● **Task statement**
Only those lines in the data below from the line containing "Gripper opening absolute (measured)" through the line containing "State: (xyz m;", both included, should be restated word for word.
━━ Entries provided ━━
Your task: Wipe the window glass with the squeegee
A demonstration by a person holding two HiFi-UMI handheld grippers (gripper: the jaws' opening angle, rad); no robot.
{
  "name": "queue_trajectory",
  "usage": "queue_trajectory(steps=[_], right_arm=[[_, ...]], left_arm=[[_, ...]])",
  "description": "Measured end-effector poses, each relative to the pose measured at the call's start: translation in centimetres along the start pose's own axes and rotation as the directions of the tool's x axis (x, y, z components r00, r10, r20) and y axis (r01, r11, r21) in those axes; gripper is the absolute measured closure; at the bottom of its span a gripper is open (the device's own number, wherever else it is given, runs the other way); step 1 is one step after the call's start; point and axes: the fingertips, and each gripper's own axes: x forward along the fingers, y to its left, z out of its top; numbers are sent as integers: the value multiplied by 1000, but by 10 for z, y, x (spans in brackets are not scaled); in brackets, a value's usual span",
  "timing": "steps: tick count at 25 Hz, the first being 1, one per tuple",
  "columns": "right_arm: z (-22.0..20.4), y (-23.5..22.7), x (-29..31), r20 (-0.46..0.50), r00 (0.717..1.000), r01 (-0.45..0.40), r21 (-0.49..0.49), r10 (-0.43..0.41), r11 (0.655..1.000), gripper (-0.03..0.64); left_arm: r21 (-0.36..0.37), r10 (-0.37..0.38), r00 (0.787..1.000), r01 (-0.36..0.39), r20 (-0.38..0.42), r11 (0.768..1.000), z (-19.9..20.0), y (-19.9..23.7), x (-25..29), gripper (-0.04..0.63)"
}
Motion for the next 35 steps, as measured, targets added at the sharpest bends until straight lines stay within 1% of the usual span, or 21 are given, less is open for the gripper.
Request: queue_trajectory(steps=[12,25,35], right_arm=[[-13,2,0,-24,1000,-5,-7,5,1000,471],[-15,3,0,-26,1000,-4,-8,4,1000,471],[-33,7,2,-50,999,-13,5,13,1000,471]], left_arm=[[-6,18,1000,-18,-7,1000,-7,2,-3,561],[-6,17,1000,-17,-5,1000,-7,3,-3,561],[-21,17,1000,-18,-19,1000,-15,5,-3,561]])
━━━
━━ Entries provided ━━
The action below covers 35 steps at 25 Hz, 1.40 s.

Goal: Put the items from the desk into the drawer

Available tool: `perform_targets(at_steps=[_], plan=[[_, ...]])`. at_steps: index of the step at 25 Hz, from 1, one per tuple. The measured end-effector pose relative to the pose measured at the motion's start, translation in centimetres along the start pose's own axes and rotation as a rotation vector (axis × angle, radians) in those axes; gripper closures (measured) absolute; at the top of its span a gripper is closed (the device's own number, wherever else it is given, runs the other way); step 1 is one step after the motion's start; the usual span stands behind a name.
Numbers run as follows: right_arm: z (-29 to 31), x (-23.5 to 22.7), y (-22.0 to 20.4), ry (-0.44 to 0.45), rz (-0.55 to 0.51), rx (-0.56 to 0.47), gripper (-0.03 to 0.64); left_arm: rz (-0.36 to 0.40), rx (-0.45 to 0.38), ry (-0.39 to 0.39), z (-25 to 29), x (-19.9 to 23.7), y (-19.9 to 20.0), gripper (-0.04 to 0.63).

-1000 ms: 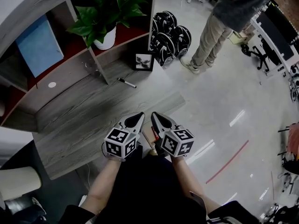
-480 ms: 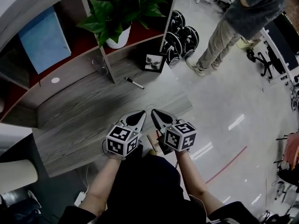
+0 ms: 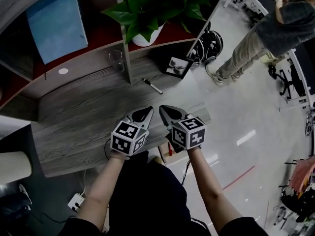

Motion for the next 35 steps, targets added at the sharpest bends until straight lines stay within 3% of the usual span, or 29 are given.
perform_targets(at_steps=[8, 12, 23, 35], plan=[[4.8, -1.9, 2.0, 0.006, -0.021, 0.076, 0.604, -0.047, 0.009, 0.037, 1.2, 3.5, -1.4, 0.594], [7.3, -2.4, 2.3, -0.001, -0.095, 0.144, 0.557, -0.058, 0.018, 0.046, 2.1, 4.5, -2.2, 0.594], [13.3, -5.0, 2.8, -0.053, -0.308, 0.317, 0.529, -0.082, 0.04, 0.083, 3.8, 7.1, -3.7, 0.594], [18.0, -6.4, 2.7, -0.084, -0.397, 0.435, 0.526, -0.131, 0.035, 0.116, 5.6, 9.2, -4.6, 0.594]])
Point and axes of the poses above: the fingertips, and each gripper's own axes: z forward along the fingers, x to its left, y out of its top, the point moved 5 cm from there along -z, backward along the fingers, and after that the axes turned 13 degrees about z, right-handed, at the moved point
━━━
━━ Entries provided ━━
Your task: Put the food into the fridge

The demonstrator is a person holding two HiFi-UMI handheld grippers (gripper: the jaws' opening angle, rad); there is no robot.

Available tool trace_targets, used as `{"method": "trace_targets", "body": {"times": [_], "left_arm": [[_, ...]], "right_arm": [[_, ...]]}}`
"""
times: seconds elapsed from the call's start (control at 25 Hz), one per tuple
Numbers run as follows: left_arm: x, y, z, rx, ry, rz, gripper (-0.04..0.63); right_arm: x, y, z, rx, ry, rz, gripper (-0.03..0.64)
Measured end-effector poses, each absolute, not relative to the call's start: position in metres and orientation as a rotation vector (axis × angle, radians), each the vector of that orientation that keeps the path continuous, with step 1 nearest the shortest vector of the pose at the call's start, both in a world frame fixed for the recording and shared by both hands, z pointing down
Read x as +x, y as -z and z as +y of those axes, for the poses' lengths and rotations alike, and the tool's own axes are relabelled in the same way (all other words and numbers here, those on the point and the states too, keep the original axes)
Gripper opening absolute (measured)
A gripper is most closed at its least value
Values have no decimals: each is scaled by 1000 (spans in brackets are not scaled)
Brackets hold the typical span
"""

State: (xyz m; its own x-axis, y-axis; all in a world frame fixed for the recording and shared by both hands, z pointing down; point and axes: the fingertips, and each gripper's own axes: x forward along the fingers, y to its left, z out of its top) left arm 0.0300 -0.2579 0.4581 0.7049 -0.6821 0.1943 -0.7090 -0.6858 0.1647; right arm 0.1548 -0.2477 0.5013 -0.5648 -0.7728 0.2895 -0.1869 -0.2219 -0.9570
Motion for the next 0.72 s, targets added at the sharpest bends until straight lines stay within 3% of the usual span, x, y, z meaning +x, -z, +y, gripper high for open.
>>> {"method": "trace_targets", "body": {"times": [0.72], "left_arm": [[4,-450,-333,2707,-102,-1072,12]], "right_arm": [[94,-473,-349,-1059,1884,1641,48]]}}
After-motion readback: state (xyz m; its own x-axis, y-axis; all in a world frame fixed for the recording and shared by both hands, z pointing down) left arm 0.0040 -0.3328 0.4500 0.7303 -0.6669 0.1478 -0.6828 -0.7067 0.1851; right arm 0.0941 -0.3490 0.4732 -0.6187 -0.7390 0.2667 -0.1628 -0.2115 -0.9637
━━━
● **Solution**
Gripper opening absolute (measured)
A gripper is most closed at its least value
Values have no decimals: each is scaled by 1000 (spans in brackets are not scaled)
Brackets hold the typical span
"""

State: (xyz m; its own x-axis, y-axis; all in a world frame fixed for the recording and shared by both hands, z pointing down; point and axes: the fingertips, and each gripper's own axes: x forward along the fingers, y to its left, z out of its top) left arm 0.0300 -0.2579 0.4581 0.7049 -0.6821 0.1943 -0.7090 -0.6858 0.1647; right arm 0.1548 -0.2477 0.5013 -0.5648 -0.7728 0.2895 -0.1869 -0.2219 -0.9570

This concludes the answer.